LAUSR

Hantaan virus infection may cause severe lethal hemorrhagic fever with renal syndrome (HFRS) in humans. The chemokine fractalkine (CX3CL1) acts as a proinflammatory cytokine, and it is elevated in several infectious diseases. However, little is known about the contributions of CX3CL1 to HFRS pathogenesis. Present study detected plasma CX3CL1 levels and expression of the receptor CX3CR1 in HFRS patients and discussed the possible effects of CX3CL1 on pathogenesis of HFRS. Plasma CX3CL1 in acute phase and Critical/Severe groups of HFRS patients were significantly increased compared to that in normal controls (p < 0.001 and p < 0.01, respectively).
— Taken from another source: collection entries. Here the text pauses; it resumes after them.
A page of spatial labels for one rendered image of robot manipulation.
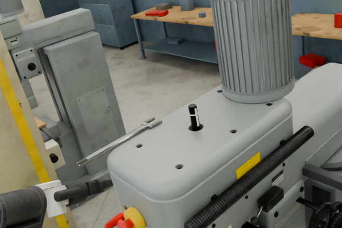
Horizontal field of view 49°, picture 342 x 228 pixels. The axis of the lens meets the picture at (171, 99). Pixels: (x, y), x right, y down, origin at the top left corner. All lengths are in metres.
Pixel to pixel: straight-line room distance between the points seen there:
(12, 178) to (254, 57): 2.06
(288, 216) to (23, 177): 1.94
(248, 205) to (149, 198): 0.30
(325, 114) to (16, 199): 0.93
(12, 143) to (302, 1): 4.33
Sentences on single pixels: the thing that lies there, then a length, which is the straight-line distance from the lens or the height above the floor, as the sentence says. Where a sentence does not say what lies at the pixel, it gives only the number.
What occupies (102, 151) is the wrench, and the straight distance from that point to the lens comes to 0.92.
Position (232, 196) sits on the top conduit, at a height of 1.80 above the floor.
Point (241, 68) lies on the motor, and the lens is 0.97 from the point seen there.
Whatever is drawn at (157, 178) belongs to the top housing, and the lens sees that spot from 0.79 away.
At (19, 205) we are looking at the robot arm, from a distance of 1.10.
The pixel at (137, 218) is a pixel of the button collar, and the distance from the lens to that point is 0.88.
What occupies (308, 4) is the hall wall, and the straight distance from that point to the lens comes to 5.65.
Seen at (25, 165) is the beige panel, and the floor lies 1.09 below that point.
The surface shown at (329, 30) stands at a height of 0.88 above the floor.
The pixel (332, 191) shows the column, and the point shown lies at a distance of 1.31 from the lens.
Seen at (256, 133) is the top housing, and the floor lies 1.88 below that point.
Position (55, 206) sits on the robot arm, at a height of 1.55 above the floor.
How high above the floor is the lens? 2.36
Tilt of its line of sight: 25 degrees down
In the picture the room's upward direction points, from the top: 12 degrees counter-clockwise
High plasma CX3CL1 was negatively correlated with platelet count (r = -0.5844, p < 0.0001) and positively correlated with blood urea nitrogen (r = 0.3668, p = 0.0039), creatinine (r = 0.42, p = 0.0008), and white blood cells (r = 0.2646, p = 0.0411). Expression of CX3CR1 on nonclassical and intermediate monocytes was also increased in the acute phase (p < 0.01 for both the cells) and Critical/Severe groups (p < 0.05 and p < 0.01, respectively) of HFRS patients compared to that in normal controls. Taken together, elevation of plasma CX3CL1 in HFRS patients and expression of CX3CR1 on nonclassical and intermediate monocyte subsets might provide new insights into the potential role of CX3CL1/CX3CR1 in pathogenesis of HFRS.